(WORK INSTRUCTIONS):
For each line of the data below that contains "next", return that line.

[Data records]

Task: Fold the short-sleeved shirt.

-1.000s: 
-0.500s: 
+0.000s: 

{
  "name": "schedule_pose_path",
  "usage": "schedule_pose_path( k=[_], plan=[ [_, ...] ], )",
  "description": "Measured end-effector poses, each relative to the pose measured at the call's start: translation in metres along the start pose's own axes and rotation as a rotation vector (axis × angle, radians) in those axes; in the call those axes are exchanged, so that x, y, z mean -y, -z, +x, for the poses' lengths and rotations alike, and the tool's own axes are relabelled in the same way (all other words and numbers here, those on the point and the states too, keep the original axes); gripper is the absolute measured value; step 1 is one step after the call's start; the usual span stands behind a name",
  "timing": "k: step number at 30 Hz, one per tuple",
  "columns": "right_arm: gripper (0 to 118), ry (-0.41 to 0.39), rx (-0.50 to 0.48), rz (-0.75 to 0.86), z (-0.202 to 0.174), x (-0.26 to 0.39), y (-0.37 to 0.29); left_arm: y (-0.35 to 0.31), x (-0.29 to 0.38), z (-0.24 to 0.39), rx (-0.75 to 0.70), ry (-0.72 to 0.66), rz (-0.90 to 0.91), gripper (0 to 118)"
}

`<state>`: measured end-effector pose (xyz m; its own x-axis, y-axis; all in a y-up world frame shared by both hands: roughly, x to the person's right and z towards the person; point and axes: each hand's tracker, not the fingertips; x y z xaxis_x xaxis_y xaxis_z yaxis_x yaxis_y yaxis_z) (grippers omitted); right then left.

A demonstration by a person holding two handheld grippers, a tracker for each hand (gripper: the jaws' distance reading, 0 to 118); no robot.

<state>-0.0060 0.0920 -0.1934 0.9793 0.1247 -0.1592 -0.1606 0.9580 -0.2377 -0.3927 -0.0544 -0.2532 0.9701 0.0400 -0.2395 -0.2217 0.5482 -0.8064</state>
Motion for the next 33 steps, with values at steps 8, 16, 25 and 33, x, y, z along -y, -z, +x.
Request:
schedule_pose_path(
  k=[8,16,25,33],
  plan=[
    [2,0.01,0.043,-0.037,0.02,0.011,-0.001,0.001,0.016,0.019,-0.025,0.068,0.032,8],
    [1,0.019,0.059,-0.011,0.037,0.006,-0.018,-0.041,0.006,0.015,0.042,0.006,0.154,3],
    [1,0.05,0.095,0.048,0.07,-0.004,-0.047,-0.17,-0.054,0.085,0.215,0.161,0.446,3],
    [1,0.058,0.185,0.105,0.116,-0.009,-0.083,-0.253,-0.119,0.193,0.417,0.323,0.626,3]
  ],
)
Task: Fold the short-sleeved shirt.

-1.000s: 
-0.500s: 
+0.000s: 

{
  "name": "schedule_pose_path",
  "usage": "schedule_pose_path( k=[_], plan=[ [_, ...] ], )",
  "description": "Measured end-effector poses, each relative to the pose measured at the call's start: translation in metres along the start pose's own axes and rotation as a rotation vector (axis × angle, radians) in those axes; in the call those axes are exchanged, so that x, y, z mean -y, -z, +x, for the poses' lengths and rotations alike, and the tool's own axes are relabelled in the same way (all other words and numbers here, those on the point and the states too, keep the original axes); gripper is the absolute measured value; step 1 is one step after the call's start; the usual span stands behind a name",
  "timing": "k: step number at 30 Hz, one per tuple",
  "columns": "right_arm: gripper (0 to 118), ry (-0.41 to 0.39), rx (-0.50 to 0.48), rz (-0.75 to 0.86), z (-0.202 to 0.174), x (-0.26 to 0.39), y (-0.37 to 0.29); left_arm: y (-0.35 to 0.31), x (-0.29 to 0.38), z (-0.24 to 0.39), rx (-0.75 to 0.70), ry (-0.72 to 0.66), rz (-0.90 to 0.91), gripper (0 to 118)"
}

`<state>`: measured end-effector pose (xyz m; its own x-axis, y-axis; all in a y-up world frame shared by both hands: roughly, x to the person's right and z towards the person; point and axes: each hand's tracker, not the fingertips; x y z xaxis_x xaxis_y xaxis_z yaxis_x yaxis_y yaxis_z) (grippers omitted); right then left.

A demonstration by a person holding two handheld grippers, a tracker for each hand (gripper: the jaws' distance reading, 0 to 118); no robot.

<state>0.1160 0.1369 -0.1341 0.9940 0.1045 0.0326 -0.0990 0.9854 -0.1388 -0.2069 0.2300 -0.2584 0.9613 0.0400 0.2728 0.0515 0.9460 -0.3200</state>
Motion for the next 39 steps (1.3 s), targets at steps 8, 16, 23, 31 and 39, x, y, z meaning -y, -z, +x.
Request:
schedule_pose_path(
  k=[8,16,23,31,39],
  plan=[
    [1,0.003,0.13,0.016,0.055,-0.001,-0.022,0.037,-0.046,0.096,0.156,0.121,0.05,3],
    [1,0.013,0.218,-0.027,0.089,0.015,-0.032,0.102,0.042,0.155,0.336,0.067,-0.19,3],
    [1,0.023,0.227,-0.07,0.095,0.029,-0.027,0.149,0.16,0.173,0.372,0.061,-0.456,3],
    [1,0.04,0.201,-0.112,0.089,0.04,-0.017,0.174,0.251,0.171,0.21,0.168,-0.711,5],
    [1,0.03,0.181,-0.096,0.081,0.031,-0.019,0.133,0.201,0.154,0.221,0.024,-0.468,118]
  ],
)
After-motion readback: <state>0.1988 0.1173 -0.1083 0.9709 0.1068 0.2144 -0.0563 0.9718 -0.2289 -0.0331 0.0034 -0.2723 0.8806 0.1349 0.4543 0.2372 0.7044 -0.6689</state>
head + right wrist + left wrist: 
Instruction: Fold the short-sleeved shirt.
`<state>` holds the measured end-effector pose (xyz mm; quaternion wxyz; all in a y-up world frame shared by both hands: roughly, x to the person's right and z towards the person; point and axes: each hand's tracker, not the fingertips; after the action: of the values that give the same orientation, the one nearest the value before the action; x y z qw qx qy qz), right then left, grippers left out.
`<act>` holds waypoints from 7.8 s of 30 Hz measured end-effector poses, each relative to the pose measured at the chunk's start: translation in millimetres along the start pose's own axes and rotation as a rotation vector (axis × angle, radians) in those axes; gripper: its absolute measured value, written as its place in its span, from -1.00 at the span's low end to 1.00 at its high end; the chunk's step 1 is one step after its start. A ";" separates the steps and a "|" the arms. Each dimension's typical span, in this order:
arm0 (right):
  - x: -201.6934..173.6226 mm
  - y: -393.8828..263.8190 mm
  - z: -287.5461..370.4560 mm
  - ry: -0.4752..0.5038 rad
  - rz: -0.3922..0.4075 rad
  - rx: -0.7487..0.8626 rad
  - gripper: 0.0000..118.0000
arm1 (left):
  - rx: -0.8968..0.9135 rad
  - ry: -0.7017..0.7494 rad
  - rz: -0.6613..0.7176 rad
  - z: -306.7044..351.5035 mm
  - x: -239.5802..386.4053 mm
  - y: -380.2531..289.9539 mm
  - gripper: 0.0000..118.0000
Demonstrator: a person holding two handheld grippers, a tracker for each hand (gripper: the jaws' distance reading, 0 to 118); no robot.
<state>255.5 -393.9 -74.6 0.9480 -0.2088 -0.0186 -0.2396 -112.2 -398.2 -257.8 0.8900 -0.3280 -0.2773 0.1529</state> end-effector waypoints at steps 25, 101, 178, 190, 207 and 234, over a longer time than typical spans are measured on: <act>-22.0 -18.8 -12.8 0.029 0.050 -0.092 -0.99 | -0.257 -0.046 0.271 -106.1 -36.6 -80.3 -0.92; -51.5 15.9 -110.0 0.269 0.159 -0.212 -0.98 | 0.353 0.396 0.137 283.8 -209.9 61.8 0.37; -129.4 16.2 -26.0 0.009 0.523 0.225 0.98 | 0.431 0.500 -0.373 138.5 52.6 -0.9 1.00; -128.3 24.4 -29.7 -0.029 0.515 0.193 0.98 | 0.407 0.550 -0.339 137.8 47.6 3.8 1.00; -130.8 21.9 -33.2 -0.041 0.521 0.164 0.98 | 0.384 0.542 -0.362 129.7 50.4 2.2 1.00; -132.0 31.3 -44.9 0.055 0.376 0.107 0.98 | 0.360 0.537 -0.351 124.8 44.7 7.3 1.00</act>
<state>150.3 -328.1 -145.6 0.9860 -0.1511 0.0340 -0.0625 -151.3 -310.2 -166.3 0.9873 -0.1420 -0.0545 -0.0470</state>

(SOLVED EXERCISE):
Motion for the next 33 steps, with values at steps 8, 16, 25 and 33, x, y, z along -y, -z, +x.
Motion for the next 39 steps (1.3 s), targets at steps 8, 16, 23, 31 and 39, x, y, z meaning -y, -z, +x.

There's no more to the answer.